The reason that won't work is that we can't reconstruct data type of QCoDeS parameters.
The only feasible way to deal with it is "let XArray deside" behaviour, that means that we have to "stream" not raw byte data, but xarrays themselves.
### Probably feasible option: gettable knows better.
- `Gettable.get()` should return an XArray DataArray or DataSet.
- DataArray is simpler to handle on Quantify-Core side, concatenation of several gettables into a Dataset is a no-brainer: `Dataset` is a set of `DataArray`s.
- Probably `Dataset` would be more convenient for complex circuits, where we may need to do some complex structure to avoid `NaN`-padding (if we want to).
- Merging `Dataset`s is fine in most sane cases, but we need to watch carefully if there are no feasible cases to get naming collisions, especially silently failing cases that lead to loss of data.
- If it is not an XArray (I am watching at you, QCoDeS parameters), it should be casted to XArray by some well-defined rules and well-defined naming.
- Settables follow the same casting to XArray rules (and probably also accepts XArrays)
- `MeasurementControl` stacks together all settables and gettables into a dataset, both settables and gettables are considered to be data variables. This dataset in the end must have `repetition` index.

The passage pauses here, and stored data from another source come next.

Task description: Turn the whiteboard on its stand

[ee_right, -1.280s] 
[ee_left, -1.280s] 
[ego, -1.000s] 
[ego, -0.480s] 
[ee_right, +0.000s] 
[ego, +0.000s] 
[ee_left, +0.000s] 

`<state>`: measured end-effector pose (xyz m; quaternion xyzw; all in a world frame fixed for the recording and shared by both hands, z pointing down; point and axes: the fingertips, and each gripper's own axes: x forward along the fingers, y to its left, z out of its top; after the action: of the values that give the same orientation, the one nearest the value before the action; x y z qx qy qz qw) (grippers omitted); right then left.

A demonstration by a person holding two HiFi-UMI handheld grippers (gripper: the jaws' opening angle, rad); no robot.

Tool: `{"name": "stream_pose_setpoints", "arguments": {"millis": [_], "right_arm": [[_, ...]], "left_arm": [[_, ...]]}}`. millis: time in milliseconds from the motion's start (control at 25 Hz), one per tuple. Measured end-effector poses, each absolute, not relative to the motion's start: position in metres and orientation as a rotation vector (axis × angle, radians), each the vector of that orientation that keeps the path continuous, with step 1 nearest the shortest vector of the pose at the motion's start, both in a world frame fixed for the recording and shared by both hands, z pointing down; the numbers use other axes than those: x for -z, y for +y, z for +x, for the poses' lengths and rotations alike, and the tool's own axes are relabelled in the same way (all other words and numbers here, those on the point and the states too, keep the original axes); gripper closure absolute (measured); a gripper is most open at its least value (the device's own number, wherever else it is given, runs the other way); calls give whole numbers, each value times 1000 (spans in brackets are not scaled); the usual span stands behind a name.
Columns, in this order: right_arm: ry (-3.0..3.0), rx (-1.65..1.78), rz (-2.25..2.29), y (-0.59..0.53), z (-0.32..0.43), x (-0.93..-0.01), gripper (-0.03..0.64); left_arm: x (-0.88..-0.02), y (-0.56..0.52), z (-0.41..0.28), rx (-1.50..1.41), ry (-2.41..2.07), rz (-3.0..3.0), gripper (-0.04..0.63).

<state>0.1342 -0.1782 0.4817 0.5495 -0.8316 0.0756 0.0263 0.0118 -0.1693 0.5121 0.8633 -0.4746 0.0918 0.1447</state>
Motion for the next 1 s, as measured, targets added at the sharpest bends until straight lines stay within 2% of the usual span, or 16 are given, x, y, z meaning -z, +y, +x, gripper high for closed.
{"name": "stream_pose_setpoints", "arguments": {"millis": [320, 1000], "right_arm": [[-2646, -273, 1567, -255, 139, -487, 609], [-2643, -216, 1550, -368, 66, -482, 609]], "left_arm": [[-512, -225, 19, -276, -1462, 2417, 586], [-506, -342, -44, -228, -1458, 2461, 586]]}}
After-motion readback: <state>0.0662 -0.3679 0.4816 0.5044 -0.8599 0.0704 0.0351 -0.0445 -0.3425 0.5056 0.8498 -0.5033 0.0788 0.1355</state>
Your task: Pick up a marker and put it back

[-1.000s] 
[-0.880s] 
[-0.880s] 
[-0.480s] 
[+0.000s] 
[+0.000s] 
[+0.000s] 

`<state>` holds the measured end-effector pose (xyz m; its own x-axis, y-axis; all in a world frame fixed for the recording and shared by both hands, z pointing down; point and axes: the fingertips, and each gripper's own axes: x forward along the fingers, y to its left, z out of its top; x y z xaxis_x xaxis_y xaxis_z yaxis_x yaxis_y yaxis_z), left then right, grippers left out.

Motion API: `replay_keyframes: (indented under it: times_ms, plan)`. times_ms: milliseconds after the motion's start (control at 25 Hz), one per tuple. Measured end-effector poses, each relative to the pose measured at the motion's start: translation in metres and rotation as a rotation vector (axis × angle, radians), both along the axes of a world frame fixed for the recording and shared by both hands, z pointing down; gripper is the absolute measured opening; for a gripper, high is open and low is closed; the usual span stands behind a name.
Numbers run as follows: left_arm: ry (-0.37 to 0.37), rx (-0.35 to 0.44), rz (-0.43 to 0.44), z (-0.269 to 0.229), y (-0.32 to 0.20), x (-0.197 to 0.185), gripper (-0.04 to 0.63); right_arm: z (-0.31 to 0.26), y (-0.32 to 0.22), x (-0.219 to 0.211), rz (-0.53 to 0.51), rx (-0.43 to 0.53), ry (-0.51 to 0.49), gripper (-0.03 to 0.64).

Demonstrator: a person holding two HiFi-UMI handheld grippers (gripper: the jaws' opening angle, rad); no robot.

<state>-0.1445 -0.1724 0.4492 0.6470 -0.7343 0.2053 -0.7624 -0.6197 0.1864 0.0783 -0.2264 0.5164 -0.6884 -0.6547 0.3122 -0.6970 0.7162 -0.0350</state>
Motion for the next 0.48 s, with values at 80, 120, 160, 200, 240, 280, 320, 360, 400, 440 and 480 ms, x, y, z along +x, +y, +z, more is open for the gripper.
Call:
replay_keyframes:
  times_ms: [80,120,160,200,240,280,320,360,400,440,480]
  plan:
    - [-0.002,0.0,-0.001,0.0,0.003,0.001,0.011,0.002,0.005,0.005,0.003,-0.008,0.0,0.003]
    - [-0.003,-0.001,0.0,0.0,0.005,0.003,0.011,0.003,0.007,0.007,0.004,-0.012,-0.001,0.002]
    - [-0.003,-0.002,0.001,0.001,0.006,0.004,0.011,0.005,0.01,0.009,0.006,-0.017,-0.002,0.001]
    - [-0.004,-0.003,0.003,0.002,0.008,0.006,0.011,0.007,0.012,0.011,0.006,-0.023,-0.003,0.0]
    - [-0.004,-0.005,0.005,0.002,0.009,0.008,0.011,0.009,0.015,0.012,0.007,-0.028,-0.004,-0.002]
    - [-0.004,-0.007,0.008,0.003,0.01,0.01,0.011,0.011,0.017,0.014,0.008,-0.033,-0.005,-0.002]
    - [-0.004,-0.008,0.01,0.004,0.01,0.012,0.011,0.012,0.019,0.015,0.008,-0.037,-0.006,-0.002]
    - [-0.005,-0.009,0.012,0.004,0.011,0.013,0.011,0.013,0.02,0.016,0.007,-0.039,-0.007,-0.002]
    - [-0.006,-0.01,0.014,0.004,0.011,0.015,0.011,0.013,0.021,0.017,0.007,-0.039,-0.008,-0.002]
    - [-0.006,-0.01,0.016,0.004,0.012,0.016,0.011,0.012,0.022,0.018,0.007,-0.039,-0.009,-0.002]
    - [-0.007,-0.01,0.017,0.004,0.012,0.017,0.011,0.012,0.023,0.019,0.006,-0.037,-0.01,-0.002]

- This datasets are streamed to the data backend using interface with style:
```python3
with container.lock() as f:
# Container is locked for using it somewhere else for writing
# Reading is fine though, we need that for monitoring loops.
f.write(dataset)
```
* `write` always concatenates to dataset along `repetition` index, disregarding the index itself. `MeasurementControl` does not have to track repetitions. If user needs to track something, there should be a separate settable or gettable in the experiment for that.

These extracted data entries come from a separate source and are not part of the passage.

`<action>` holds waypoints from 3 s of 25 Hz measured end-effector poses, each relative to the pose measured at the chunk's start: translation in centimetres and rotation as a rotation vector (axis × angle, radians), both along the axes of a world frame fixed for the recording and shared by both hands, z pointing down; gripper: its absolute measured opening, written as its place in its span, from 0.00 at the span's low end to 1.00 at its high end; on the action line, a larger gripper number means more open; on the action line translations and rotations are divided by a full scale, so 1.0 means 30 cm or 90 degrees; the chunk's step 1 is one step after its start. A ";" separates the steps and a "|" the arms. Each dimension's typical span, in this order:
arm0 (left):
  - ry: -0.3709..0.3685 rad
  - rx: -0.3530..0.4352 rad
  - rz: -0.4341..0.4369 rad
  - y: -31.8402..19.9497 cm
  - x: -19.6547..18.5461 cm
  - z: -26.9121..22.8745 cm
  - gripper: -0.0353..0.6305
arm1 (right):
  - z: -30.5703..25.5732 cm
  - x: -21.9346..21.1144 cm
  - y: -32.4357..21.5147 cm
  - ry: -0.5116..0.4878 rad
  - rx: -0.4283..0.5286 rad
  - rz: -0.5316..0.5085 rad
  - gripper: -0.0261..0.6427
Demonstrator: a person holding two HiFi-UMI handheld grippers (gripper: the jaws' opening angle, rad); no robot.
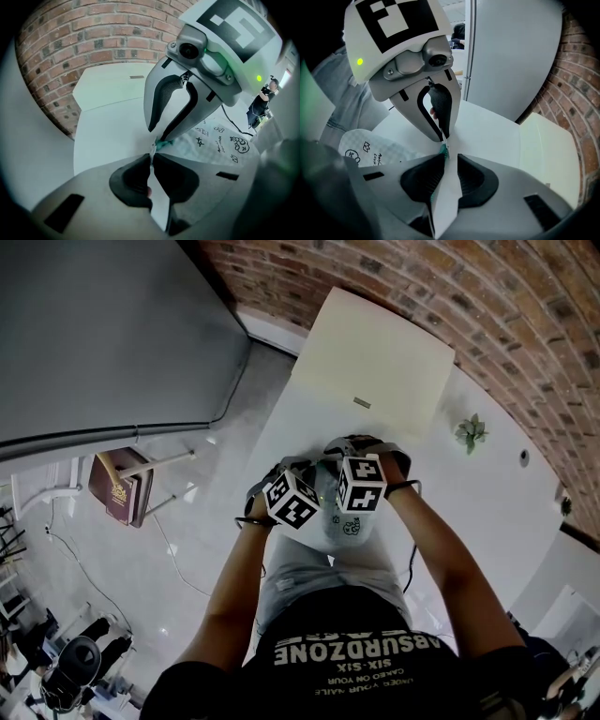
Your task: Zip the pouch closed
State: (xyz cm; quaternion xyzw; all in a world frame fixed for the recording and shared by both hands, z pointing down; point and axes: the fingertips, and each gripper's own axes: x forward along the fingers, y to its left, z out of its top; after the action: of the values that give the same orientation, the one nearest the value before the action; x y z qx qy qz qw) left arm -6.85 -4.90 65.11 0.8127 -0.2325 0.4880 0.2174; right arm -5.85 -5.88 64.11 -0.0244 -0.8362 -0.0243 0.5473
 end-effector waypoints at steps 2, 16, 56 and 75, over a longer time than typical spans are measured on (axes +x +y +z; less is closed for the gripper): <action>0.005 0.009 0.000 0.000 -0.002 -0.002 0.09 | 0.006 -0.004 0.006 0.007 -0.008 -0.011 0.16; 0.009 0.038 -0.007 0.001 -0.005 -0.004 0.09 | 0.006 0.009 -0.042 0.033 0.006 0.001 0.12; 0.004 0.023 -0.047 0.000 -0.004 0.001 0.09 | 0.016 -0.014 0.035 0.028 -0.066 -0.053 0.04; 0.009 0.012 -0.100 -0.006 -0.009 0.001 0.09 | -0.017 0.023 0.037 0.023 -0.043 -0.054 0.04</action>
State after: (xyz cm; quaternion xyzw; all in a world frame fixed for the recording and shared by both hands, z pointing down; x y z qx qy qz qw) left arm -7.11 -5.10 65.13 0.7975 -0.2984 0.4614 0.2491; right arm -5.17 -4.77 63.59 -0.0788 -0.8249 -0.0191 0.5595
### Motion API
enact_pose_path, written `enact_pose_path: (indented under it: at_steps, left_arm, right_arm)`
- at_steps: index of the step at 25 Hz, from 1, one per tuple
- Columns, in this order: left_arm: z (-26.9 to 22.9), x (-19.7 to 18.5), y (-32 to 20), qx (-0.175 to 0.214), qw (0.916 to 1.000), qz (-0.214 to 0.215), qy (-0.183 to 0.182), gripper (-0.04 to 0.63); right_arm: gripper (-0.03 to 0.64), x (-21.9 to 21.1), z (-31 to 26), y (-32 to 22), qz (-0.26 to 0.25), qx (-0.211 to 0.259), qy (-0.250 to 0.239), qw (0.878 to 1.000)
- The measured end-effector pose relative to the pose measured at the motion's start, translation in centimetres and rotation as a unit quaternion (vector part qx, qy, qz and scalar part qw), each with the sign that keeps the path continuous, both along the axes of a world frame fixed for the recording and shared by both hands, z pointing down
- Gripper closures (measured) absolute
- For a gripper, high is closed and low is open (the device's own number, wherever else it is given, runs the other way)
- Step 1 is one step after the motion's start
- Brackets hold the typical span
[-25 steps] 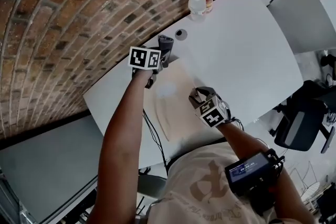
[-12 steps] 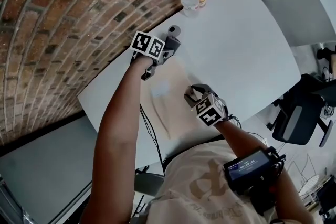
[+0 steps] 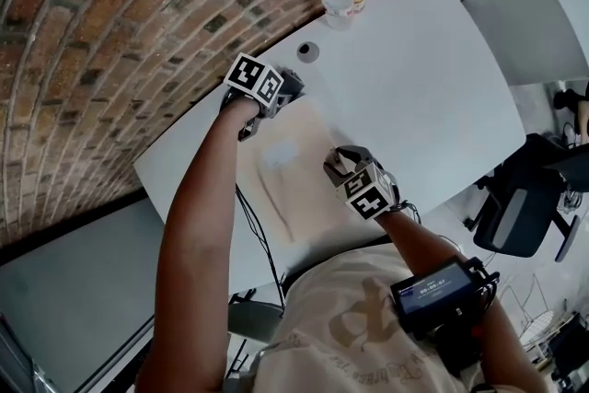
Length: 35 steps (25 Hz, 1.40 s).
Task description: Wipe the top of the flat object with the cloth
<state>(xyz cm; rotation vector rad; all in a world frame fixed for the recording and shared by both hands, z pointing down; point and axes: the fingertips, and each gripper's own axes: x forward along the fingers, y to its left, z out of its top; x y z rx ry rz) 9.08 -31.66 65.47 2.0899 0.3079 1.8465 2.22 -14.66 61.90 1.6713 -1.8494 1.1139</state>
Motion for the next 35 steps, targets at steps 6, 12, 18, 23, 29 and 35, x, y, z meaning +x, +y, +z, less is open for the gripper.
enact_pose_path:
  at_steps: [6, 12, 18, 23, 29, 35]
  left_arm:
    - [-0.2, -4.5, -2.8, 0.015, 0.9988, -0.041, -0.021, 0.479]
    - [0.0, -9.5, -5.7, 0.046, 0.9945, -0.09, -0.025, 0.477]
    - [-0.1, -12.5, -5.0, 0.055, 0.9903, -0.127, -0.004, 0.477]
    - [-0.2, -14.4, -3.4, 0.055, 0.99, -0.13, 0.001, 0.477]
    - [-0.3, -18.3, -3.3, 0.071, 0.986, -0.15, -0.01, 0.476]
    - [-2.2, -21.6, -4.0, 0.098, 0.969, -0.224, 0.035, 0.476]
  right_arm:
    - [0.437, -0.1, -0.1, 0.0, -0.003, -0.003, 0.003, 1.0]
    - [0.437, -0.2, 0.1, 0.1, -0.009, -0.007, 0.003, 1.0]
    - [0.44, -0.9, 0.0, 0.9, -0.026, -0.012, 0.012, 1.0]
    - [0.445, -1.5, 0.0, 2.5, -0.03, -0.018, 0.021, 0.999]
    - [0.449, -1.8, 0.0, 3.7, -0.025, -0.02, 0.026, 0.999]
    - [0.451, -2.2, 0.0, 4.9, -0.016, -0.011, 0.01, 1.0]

- Containers themselves are created on a backend level, and probably acquired by TUID and `ExperimentID`, and I don't know what `ExperimentID` . So far the closest thing we have to it is the name we append to TUID in the name of experiment folder:
```python3
# Create a container
a_container = backend.container(tuid, experiment_id)
# Acquire a reference to the same container
the_same_container = backend.container(tuid, experiment_id)
with pytest.raises(ExperimentIDMismatch):
# Nope, not possible
another_conainer = backend.container(tuid, another_experiment_id)
```
- Retrieving the data from the dataset should be something like:
```python3
dataset = a_container.dataset(filter=...)
```
- Filter should be `None` or some XArray-compatible filter. Purpose of it is to, say, grab the data for the specific time slice or for a specific subsystem.
- This should work in non-blocking manner, preferably it should be a read-only view to a dataset.
- It should be possible to extract this from a non-finished experiment. Say, we are monitoring a fridge temperature in the background and want to use this data in some analysis without terminating the monitoring loop itself.
- Backend should be allowed to cancel the request with some `RetrieveError`, if, say, experiment has terabytes of data (a really long loop) and user forgot to specify a filter.
- ~~`plotmon` should subscribe to the updates of the dataset. Callback function receives a `dataset` as an argument and does something to update `plotmon`. API looks like:
```python3
a_container.subscribe(lambda dataset: pass)
```
This function gets exactly the same `dataset` ~
**NOOOOO:** Both `plotmon` and `container` should subscribe to `MeasurementControl` updates, in the spirit of https://gitlab.com/quantify-os/quantify-core/-/merge_requests/265. Need to clarify further. Probably it should be a configurable option whether MC creates a default plotmon, default container, etc. Need to think about it. Then subscriber API should likely be more compicated and have "experiment started", "data acquired", "experiment stopped" events.